Jespers est né en 1889 dans une famille anversoise d’artistes. Il a suivi sa formation à l’Académie royale des Beaux-Arts d’Anvers. Dans les années vingt, il a fait partie, avec son frère Oscar, de l’avant-garde du cercle autour de Paul Van Ostaijen. Leur collaboration et leur amitié le placent au coeur du mouvement moderniste à Anvers, où arts visuels, littérature et musique s’influencent mutuellement.

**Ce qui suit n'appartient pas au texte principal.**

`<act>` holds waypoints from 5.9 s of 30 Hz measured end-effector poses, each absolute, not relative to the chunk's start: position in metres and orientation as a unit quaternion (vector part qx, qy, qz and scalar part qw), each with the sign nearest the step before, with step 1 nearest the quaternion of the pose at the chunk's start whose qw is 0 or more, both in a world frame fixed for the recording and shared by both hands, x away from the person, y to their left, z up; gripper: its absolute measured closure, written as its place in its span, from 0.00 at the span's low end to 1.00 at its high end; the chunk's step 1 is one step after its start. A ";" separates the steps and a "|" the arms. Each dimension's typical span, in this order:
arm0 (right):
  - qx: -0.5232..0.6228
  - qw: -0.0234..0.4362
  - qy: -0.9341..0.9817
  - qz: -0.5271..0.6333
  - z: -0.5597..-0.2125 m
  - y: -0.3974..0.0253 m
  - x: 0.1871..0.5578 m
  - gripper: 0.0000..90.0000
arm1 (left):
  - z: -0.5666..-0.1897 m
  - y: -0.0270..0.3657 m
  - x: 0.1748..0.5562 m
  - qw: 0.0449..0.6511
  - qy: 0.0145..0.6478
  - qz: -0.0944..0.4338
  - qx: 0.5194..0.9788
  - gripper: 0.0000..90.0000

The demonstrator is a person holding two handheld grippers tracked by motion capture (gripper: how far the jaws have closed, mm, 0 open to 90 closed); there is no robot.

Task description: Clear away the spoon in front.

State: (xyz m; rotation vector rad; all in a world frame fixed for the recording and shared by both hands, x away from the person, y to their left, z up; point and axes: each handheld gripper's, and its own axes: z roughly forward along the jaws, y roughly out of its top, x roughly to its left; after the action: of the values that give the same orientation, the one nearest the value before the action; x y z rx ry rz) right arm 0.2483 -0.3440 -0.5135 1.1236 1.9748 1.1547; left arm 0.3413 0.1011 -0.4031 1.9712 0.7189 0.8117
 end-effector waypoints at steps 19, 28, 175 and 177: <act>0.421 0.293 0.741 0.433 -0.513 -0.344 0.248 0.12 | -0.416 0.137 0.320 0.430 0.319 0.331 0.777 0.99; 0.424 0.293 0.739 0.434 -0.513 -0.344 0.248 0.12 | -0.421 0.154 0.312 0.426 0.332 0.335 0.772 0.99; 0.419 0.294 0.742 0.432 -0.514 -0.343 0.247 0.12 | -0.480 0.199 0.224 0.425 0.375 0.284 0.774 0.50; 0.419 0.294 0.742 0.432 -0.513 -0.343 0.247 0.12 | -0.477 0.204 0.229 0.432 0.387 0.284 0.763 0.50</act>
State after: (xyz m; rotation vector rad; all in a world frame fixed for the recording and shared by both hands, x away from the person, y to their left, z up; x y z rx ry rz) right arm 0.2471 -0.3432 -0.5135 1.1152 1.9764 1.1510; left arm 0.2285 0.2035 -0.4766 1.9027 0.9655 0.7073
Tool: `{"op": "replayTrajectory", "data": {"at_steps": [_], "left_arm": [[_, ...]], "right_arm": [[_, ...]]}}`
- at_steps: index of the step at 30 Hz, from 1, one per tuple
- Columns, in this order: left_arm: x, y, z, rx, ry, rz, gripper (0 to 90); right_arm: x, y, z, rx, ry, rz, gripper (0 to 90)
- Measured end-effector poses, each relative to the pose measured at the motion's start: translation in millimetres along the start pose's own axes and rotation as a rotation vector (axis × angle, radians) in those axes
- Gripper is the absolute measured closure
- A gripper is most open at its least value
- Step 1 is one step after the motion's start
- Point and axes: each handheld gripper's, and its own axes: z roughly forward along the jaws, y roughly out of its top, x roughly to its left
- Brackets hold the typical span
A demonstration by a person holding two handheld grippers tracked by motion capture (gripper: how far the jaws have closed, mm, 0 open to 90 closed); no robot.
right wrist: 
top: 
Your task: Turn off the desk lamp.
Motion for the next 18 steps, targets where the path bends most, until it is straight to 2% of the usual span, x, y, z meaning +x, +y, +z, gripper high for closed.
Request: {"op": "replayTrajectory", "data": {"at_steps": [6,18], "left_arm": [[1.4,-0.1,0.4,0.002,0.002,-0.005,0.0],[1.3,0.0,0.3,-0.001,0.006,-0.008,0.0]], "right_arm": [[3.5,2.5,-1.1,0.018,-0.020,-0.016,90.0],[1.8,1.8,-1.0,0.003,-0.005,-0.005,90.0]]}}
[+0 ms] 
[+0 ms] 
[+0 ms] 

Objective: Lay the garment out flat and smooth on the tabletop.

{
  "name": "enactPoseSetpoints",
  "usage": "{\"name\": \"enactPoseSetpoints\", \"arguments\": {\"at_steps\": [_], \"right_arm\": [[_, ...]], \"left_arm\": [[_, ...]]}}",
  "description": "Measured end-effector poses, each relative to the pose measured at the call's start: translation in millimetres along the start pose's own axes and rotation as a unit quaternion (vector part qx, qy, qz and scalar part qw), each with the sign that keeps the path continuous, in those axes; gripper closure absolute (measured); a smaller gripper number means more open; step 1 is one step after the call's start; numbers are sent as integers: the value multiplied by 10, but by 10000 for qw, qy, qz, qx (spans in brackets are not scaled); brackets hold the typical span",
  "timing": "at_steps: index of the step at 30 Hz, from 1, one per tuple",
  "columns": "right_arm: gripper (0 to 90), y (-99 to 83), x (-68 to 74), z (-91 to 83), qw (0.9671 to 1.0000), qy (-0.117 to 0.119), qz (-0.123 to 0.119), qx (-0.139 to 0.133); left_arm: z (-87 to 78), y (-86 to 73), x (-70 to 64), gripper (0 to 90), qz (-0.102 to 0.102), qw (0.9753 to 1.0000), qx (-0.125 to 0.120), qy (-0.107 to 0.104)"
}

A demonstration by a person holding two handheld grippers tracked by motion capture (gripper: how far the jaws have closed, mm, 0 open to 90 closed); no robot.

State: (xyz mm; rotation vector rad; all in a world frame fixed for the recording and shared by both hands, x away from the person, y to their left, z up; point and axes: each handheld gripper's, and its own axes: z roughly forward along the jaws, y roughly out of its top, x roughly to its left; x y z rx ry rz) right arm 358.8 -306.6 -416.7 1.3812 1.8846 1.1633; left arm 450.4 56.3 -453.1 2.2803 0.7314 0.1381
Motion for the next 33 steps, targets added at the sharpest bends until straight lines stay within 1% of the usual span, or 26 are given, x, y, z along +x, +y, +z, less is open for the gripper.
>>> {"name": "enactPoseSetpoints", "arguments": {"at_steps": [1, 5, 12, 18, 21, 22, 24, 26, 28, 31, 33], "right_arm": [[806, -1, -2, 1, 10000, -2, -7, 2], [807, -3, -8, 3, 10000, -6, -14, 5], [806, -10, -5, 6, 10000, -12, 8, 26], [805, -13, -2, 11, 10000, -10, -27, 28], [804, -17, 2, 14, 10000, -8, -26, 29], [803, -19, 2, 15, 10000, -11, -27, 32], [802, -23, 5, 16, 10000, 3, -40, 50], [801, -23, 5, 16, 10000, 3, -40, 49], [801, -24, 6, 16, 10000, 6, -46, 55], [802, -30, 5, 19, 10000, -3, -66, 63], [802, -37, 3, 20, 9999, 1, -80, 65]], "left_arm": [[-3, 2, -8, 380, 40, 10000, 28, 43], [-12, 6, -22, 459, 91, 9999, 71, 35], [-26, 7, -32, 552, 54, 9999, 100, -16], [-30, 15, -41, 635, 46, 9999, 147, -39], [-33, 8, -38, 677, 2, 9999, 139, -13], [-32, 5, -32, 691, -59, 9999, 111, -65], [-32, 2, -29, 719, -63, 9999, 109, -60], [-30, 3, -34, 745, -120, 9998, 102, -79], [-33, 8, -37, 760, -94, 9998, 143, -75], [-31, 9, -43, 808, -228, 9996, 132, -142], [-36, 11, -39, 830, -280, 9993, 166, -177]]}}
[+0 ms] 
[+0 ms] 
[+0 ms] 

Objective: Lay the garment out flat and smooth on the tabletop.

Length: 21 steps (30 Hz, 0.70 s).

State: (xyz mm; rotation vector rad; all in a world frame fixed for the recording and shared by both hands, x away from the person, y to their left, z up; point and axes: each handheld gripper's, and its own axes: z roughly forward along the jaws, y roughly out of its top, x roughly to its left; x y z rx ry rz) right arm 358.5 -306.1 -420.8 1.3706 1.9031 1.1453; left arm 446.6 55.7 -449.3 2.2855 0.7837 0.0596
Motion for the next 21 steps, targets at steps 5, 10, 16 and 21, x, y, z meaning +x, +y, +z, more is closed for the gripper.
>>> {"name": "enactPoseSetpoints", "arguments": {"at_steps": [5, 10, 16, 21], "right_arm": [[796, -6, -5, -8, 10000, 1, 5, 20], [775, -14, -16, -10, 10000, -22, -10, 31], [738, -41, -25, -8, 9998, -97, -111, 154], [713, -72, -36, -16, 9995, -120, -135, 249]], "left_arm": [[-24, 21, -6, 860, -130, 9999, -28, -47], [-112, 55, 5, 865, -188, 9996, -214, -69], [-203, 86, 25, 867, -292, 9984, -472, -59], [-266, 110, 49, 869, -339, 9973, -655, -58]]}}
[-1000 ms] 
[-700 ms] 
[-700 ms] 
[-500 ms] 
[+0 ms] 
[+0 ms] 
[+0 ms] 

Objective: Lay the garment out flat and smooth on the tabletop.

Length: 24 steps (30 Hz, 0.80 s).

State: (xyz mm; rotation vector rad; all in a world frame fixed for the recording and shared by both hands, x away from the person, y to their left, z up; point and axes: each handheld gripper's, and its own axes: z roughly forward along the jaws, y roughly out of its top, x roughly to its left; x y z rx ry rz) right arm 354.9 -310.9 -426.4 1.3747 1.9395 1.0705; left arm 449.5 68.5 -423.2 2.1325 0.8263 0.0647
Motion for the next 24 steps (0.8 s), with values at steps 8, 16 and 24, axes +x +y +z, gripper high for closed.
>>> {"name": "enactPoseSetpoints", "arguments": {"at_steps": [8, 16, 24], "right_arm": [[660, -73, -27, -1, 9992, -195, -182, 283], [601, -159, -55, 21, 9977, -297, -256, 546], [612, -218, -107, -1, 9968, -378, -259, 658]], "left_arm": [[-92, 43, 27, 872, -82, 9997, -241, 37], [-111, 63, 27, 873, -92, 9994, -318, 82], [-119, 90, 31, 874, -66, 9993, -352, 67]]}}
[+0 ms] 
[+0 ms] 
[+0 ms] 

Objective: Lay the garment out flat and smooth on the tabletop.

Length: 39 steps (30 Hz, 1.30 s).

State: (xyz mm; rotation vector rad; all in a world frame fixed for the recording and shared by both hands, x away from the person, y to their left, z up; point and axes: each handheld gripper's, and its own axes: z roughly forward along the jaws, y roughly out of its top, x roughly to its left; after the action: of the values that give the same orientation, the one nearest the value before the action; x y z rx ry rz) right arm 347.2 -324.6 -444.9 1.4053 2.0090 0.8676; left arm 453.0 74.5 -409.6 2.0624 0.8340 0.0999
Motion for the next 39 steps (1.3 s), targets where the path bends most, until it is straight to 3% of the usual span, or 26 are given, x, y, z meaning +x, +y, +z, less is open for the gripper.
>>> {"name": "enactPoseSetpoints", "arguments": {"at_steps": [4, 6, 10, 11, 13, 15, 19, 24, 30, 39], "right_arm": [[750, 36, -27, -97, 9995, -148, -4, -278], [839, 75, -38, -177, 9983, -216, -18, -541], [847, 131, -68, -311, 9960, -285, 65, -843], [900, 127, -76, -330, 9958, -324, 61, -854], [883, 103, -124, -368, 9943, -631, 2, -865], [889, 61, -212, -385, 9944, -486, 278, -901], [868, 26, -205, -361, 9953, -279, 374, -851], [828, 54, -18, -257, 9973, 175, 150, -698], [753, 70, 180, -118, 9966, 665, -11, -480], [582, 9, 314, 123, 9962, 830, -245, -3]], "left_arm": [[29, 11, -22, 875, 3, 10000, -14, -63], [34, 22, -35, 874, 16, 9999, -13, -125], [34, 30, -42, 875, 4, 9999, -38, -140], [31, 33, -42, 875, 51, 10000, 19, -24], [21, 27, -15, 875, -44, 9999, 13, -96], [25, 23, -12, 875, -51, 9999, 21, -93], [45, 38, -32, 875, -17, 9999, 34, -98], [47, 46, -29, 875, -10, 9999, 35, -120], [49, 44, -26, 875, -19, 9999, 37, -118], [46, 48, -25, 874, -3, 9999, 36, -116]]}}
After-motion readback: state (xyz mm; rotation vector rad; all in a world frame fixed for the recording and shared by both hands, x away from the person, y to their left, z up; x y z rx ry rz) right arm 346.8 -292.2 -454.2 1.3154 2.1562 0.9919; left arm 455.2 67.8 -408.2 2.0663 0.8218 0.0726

On lui reprochait souvent de pratiquer tous les styles sans avoir un style personnel. Cette reproche a poursuivi Jespers toute sa vie. Avec des phrases telles que ‘Da kan ik oek’ (Je peux faire ça aussi), il n’était pas toujours populaire. Plus tard, il décrivait lui-même sa manière d’aborder les mouvements comme le cubisme, l’expressionnisme et le surréalisme comme la préparation d’une soupe: ‘La femme met toutes sortes de légumes dans la soupe, puis elle passe le tout au passe-vite: le meilleur reste, le reste est jeté. C’est ainsi que j’ai fait avec les -ismes.’ Il prenait ce qui était utile et laissait le reste de côté. En bref, un maître de la synthèse, comme dit Stijn Vanwijnsberghe.
L’exposition suit l’oeuvre de Jespers comme une promenade à travers les grands courants du XXe siècle, pour aboutir à ses oeuvres africaines colorées du Congo, où il a perdu son coeur, comme il le disait lui-même : ‘Au Congo, j’ai trouvé ce que je recherchais. Là, j’ai vraiment vécu.’